The movie industry? Who wants to download some crappy camcorder copy of a prerelease? Who wants to download some crappy rip/encode of a movie when DVDs are dropping in price rapidly? The movie industry has attacked P2P differently. I have noticed CD prices have gone up of late (they're getting up over £18 or $35 in some stores) while DVD prices have dropped. You can get a movie that's about 1 month past release for under £10 or $20 in a lot of places now. That's pretty good value as far as I'm concerned.
-SWS 🙂
Posting an essay with about one paragraph of relevance isn't needed, Whirly.
Second, if you like the one song then buy it on iTunes.

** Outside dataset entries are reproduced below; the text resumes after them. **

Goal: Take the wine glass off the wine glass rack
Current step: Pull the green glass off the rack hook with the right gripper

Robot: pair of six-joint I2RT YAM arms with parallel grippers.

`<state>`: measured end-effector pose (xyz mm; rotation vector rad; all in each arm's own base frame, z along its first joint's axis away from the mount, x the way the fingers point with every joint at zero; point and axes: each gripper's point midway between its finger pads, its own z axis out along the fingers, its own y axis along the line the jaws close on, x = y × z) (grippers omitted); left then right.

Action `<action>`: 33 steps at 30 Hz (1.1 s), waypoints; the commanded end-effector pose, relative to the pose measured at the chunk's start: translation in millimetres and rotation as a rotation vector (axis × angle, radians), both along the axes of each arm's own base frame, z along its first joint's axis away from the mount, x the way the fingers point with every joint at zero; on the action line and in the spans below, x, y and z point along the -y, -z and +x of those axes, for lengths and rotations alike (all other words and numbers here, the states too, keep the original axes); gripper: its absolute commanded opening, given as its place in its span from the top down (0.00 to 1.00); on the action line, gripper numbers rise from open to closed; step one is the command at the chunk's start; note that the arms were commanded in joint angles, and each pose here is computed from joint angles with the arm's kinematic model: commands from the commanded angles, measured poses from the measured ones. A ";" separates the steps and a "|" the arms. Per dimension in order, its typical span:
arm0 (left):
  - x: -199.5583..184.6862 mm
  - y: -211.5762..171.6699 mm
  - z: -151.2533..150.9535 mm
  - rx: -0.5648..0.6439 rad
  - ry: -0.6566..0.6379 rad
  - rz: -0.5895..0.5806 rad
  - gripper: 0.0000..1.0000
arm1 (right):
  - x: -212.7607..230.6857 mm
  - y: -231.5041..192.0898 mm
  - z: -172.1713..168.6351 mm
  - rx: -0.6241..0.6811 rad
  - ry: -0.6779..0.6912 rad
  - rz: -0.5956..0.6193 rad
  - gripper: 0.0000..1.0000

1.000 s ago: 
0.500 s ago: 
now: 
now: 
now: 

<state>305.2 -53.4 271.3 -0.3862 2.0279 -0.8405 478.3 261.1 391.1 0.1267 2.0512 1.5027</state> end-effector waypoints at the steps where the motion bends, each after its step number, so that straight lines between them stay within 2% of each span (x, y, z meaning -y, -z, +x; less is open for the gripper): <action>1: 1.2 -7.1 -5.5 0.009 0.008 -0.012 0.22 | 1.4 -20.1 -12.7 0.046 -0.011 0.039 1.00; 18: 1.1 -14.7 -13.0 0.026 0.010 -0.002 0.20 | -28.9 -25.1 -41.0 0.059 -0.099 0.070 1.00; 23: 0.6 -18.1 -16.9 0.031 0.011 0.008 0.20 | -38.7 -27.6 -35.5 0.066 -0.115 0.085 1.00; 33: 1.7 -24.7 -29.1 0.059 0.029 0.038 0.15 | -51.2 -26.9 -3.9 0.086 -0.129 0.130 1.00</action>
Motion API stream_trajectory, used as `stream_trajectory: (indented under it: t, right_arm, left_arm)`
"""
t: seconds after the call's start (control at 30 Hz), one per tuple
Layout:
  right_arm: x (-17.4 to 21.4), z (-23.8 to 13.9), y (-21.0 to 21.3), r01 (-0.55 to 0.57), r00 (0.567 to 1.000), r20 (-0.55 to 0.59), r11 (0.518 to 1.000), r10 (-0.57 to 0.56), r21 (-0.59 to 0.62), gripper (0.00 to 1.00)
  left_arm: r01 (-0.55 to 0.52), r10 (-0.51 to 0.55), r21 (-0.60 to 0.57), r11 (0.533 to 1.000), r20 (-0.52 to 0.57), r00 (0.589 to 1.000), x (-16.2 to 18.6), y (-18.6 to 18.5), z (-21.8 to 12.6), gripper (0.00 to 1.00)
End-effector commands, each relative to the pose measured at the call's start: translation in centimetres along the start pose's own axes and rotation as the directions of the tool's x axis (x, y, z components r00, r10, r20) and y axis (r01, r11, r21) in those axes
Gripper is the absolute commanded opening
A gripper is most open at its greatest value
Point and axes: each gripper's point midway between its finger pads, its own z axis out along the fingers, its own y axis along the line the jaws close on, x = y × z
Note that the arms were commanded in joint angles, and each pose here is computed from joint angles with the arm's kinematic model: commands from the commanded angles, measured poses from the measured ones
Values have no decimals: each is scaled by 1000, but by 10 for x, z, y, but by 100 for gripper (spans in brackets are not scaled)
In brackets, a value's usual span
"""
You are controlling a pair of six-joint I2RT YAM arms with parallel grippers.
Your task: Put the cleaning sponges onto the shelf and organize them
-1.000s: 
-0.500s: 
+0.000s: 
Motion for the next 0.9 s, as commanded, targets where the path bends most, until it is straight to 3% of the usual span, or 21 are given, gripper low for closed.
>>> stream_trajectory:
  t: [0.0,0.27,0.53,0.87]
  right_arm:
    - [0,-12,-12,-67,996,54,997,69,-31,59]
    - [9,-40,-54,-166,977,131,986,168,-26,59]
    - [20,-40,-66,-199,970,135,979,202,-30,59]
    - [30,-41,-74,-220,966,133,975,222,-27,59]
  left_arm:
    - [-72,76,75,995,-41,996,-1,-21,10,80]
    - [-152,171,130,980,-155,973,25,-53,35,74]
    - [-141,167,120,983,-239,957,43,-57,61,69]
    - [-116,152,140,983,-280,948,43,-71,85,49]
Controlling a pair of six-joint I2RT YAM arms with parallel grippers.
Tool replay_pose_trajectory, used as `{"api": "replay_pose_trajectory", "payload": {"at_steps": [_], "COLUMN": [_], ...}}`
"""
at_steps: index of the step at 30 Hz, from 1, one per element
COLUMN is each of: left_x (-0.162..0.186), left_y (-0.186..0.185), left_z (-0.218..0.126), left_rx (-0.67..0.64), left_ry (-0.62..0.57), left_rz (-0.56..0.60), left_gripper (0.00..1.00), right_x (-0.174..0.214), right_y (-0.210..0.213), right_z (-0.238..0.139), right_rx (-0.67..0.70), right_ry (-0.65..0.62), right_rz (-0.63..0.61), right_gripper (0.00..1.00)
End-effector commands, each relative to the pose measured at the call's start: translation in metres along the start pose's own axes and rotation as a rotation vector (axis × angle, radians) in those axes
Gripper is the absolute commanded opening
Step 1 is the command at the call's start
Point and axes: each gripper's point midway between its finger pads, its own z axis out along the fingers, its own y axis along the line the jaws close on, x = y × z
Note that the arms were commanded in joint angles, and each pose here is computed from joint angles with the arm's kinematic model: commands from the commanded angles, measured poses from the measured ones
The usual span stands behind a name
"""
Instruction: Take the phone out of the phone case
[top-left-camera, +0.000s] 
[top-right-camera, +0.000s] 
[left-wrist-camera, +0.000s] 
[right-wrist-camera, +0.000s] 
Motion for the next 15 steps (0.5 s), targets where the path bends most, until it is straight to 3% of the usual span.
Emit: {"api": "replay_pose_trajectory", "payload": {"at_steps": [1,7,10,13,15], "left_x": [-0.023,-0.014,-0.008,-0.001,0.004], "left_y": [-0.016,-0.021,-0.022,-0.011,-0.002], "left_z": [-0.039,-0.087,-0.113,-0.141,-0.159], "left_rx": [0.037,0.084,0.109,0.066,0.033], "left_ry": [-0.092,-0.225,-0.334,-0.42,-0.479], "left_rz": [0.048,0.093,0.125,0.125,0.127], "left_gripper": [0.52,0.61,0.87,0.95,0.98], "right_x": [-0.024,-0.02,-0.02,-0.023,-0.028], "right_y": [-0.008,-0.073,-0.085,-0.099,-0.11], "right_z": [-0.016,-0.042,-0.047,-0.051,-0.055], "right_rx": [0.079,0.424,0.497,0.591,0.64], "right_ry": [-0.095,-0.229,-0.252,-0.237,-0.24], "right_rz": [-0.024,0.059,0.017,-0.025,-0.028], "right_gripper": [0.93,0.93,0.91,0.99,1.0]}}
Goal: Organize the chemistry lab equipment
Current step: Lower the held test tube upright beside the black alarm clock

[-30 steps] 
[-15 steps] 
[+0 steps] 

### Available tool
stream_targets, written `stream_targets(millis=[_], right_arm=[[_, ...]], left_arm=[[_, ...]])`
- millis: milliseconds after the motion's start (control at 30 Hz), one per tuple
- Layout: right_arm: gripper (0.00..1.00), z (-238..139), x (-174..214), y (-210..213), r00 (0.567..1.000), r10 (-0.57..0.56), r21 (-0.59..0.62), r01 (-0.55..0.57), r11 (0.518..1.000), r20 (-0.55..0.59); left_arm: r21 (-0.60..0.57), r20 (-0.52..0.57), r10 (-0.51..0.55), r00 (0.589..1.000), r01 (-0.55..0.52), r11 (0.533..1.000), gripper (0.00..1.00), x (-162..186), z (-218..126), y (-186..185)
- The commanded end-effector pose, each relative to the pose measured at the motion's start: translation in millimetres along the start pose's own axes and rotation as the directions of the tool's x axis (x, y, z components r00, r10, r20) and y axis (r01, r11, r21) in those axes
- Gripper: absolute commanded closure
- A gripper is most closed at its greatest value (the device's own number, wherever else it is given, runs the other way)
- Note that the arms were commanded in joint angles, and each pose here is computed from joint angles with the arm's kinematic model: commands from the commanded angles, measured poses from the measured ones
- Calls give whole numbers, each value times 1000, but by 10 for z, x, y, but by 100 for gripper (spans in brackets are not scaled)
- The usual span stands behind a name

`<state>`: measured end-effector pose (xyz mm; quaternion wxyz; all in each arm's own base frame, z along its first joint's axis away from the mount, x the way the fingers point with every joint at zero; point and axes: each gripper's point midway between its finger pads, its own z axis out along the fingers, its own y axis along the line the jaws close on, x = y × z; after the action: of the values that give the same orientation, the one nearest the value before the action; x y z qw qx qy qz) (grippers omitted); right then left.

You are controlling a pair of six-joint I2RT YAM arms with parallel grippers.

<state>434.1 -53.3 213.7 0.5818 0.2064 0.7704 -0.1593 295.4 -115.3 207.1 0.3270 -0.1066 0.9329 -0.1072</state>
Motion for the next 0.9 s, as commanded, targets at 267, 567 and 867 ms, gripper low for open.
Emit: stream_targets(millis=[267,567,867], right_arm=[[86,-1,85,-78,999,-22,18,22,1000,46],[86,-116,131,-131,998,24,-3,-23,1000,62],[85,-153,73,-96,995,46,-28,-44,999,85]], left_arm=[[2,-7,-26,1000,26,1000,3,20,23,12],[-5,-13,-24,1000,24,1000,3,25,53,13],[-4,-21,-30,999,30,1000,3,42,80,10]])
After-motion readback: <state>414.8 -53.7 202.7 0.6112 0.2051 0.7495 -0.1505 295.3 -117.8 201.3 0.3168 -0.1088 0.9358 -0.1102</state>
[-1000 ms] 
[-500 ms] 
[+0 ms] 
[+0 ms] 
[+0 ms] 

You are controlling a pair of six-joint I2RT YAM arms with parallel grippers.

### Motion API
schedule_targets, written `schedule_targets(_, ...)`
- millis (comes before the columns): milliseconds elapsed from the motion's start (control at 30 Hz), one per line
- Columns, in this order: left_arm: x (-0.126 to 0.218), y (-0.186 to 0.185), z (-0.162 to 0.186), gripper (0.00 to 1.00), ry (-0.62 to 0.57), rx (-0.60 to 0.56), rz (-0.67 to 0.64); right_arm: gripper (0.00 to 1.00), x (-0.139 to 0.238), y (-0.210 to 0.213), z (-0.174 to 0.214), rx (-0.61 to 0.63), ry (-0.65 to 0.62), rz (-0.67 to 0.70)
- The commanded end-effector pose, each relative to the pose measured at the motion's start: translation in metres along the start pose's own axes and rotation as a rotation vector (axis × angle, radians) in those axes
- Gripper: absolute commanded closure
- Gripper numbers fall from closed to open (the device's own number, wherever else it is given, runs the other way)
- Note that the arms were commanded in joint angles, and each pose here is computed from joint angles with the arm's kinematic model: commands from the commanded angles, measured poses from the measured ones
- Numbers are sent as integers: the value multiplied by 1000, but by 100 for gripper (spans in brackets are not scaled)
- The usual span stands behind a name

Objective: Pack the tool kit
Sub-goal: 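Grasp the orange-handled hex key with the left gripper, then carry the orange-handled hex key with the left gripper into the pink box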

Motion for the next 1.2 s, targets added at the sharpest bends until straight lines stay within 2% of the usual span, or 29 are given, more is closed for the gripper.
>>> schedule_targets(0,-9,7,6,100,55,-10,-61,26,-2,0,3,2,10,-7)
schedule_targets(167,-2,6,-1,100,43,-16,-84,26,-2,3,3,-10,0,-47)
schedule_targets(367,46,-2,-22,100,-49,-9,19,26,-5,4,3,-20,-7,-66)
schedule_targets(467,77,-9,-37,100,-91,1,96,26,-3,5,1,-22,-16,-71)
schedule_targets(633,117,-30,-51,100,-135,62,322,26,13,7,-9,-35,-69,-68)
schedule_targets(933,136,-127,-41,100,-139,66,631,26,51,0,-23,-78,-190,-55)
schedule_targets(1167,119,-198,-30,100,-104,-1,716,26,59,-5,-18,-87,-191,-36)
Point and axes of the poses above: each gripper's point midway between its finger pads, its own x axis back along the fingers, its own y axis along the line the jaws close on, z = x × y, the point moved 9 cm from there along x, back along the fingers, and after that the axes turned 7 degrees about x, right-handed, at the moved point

Buy the single somewhere.
You're obviously under the impression I'm saying go out and pay for an album you don't like. I'm not. I'm saying illegally downloading is wrong. Legally and morally, although the latter is subjective.
Can't justify it.
As for you saying my argument holds no water because people will download anyway:
If one person downloads one album, likes it, then deletes it and buys the record, nothing is legally lost. I morally disagree with it, but it's being paid for in the end. I know many who do that, so you're chatting from your rectum. People who use P2P aren't necessarily people who would never buy.
You're operating under the impression that I'm concerned about the corporate industry, I'm not so much. It's about the artist. If you're not paying them for their job, then why should you get paid when you go to work? As VVD said, you don't look at a t-shirt, diss it, then demand it for free.
"I wanna wear it but I'm not paying for it."
Then you aren't getting it.
You're dodging my point whilst making many more irrelevant ones.
-AC
Again, it is also fairy talw land to believe that destroying the music industry is somehow going to benefit music.
It's not- you can't have music in the way we understand it without an industry to support it. Remove the industry and you remove the money, and don't pretend for one moment we would have any level of decent music if it was not viable career option- i.e. you get money for it.
Downloading music is hardly the worst crime imaginable- but no-one has grounds to complain if it gets shut down; it is absolutely the business of the authorities to enforce such laws if they can.
Originally posted by Ushgarak
I also fail to understand how it can possibly be called double jeopardy.
If they already have a compensatory fund for copywrite infingement, any further monetary compensation they get from suing people would be considered double jeopardy.
Also, NONE of any compensation money goes to the artists. Record companies wouldn't be going bankrupt if they didn't release so much crappy music. Most people don't go out and buy a britney spears album cause they only like one or two songs off it and consider it a ripoff to pay 12 bucks for a CD single. so they download a pirate copy. If they put out something truely brilliant, human nature tells us that people would want to own a physical copy of it.
let's not forget that a lot of times music companies use illegal means to get their evidence. mostly through hacking into people's computers (technically legal under a rider attatched to the patriot act, which is set to expire anyway) and most recently by hacking into college internet II networks, thereby also causing several thousand dollars in collateral damage to network systems.
Originally posted by Sir Whirlysplat
Removing money does not remove creativity - people will always make music🙂Destroying the industry means it will be more about Music and less about image. The net means distribution and supply is simple.
No essay all relevant.
-SWS 🙂
The industry supplies the artist with far better publicity than mouth to mouth promotion ever could. The industry also supplies the artist with good recording equipment, something most independent artist can't afford. The industry is definitely needed.